── Records supplied ──
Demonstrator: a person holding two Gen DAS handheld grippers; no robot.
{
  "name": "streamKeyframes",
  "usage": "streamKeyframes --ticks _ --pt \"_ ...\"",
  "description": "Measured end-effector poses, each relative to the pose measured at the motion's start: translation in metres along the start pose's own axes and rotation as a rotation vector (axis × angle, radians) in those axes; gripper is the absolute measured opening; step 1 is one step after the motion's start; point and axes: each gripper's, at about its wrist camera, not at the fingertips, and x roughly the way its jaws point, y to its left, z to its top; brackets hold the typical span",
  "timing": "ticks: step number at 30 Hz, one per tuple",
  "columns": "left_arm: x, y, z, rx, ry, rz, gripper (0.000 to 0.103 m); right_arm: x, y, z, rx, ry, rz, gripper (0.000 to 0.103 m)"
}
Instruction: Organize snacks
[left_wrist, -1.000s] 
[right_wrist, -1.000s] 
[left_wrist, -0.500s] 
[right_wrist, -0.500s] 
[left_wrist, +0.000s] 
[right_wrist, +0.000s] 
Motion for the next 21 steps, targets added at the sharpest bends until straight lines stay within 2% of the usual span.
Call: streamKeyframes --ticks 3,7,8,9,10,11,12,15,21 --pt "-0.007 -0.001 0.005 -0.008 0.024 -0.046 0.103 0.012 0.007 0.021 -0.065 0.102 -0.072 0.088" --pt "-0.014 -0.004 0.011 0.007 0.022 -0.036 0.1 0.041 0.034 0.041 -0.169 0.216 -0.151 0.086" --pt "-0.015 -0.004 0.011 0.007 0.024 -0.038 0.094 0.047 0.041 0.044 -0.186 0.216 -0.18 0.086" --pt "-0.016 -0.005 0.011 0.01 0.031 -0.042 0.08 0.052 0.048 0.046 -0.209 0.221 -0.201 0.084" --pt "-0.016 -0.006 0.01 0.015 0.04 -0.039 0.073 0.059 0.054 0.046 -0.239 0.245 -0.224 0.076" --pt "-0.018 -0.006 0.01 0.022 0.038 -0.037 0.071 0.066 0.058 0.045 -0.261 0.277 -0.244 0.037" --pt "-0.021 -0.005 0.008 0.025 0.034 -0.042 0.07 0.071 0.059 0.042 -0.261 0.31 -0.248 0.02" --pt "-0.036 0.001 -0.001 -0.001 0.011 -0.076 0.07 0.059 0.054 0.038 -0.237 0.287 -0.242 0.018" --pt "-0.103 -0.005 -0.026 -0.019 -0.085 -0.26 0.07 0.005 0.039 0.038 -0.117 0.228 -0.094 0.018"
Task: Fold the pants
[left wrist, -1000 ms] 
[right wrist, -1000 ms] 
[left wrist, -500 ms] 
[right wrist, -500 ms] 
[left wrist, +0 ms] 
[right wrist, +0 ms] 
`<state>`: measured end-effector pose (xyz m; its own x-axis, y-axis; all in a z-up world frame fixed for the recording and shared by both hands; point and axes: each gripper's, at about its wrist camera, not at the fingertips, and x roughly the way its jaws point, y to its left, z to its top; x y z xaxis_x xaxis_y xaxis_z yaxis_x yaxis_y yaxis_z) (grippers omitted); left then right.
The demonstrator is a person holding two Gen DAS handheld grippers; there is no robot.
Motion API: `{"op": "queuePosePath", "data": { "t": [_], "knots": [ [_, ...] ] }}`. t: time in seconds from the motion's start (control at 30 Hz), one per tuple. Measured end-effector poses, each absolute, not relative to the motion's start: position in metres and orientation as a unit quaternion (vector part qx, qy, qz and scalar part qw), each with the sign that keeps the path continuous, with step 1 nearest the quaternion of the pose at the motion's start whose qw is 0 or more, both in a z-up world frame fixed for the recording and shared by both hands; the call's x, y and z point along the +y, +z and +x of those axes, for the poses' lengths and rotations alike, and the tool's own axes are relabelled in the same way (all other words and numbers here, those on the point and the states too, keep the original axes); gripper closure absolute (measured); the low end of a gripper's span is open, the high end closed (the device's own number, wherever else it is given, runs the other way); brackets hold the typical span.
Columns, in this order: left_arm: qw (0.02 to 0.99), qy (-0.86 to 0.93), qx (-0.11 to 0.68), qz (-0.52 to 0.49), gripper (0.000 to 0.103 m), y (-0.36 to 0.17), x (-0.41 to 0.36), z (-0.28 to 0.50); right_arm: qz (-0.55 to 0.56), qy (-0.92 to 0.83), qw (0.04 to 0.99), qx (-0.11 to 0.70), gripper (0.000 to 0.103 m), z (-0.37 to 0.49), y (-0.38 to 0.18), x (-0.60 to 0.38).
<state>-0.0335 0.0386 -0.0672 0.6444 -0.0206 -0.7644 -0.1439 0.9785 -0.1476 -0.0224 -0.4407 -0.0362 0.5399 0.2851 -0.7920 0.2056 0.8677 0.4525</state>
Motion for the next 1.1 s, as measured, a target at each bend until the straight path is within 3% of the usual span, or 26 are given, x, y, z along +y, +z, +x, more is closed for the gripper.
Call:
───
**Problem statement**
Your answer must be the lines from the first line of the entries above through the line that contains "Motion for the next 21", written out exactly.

**Your response**
Demonstrator: a person holding two Gen DAS handheld grippers; no robot.
{
  "name": "streamKeyframes",
  "usage": "streamKeyframes --ticks _ --pt \"_ ...\"",
  "description": "Measured end-effector poses, each relative to the pose measured at the motion's start: translation in metres along the start pose's own axes and rotation as a rotation vector (axis × angle, radians) in those axes; gripper is the absolute measured opening; step 1 is one step after the motion's start; point and axes: each gripper's, at about its wrist camera, not at the fingertips, and x roughly the way its jaws point, y to its left, z to its top; brackets hold the typical span",
  "timing": "ticks: step number at 30 Hz, one per tuple",
  "columns": "left_arm: x, y, z, rx, ry, rz, gripper (0.000 to 0.103 m); right_arm: x, y, z, rx, ry, rz, gripper (0.000 to 0.103 m)"
}
Instruction: Organize snacks
[left_wrist, -1.000s] 
[right_wrist, -1.000s] 
[left_wrist, -0.500s] 
[right_wrist, -0.500s] 
[left_wrist, +0.000s] 
[right_wrist, +0.000s] 
Motion for the next 21 steps, targets added at the sharpest bends until straight lines stay within 2% of the usual span.

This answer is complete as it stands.